I was 24 years old when the play chanced upon me. I had heard its title mentioned a few times, by other thespians, always in connection with its landmark status in the now revitalized American theatre aesthetics. Yet, when I now think about it, I was not that willing to look it up. Perhaps another Kushner play, the one with the mesmerizing title had done it in: you see, I was not that taken by A Bright Room Called Day. I got the Brechtian principles, appreciated the allegory, ‘dug’ the effort. But was simply not sold on the whole idea: it read put-on. It seemed rushed; I felt trapped by its artifice.
Then, I attended a graduate seminar, one of those you wish to erase from memory altogether, which listed ‘Angels’ on its syllabus. Went to the university bookstore, bought the complete epic, sat in my favorite chair and started reading. Wow. Oh, wow. Re-read it three times, over. And then again. What dawned, as the early dawn woke me to my daily obligations, has persisted ever since: If I had only one play to teach, disseminate, stage, reflect on, ponder over, defend, share, it would be this one.

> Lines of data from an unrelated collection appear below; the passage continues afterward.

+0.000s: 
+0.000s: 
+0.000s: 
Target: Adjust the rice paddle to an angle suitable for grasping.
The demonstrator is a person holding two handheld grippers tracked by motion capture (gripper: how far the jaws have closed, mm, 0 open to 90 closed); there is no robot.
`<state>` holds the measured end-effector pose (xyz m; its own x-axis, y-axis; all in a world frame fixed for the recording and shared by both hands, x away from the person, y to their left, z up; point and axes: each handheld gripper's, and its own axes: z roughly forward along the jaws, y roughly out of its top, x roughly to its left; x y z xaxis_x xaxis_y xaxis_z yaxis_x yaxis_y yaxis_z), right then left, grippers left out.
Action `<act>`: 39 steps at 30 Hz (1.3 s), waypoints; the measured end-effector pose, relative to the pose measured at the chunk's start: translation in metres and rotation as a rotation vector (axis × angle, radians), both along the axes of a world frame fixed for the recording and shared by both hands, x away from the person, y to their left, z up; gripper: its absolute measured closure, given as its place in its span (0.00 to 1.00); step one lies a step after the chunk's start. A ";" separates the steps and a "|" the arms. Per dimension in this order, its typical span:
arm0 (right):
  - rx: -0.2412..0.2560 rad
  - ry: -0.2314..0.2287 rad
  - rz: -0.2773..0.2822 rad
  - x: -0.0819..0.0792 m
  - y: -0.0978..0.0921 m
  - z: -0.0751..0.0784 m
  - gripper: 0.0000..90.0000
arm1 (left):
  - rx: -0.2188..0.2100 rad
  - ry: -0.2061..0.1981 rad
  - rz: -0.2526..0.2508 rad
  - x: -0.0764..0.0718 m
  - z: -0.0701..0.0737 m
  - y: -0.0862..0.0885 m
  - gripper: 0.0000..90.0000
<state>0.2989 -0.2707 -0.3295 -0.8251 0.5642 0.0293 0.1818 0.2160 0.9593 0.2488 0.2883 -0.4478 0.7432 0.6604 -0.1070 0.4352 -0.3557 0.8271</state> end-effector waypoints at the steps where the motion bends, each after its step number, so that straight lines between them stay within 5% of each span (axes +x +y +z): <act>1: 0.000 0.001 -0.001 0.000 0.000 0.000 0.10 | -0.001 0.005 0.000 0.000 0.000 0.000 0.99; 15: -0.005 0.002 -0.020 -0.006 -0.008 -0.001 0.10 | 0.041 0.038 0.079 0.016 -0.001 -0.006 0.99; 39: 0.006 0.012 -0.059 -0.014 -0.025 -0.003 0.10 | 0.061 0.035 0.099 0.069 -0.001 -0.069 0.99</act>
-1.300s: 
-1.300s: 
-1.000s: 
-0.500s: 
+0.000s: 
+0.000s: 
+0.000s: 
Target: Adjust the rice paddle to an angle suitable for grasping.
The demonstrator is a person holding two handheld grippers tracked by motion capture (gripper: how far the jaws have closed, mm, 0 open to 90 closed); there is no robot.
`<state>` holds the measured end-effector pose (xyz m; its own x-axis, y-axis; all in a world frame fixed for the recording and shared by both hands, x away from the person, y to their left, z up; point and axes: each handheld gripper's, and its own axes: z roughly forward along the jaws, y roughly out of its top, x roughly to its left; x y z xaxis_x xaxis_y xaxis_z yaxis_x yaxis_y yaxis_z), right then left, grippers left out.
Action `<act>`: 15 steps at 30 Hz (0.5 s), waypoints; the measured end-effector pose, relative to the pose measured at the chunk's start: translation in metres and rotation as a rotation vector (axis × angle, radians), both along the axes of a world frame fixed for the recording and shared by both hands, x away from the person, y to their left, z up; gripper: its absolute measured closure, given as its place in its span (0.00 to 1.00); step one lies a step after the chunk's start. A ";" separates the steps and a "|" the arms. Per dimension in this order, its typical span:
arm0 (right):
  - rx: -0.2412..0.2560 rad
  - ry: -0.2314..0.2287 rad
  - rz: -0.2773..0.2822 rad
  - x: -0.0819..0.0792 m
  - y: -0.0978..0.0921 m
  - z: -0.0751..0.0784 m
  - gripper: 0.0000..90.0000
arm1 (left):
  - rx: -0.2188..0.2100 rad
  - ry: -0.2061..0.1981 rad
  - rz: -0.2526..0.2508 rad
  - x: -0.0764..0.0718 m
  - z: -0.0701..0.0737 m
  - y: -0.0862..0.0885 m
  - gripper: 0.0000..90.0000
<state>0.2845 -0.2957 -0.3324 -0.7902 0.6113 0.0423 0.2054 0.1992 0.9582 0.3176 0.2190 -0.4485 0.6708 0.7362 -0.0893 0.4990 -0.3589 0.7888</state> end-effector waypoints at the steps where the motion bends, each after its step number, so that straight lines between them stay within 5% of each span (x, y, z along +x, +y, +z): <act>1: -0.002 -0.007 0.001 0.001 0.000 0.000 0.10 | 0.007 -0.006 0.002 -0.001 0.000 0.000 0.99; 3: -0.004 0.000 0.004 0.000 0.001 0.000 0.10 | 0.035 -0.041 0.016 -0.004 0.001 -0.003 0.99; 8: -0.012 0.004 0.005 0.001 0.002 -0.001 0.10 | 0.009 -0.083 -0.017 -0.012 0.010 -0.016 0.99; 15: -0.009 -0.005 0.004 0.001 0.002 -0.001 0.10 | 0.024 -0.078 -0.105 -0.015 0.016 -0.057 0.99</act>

Over the years, I have had the chance to teach it, see it staged, reflect on its myriad notions, within and without academic discourse, ponder over its parallel scenes, work on getting it translated, defend its zeitgeist status, and share it with all who would listen.
Form-wise, ‘Angels’ invites the reader to a structure that is both formidable and inviting. A sort of lucid unison of the Performance Group’s environmental theatre and all that the Elizabethan stage-practices had to offer: faith, space, multiplicity of personality, illness as a metaphor, morality queered, hope.
Character-wise, ‘Angels’ welcomes the reader to a cast that is both flawed and exuberant. A family of personages like no other: of a different blood and for a new millennium.
Plot-wise, ‘Angels’… go ahead and read it. All else I simply rhetoric.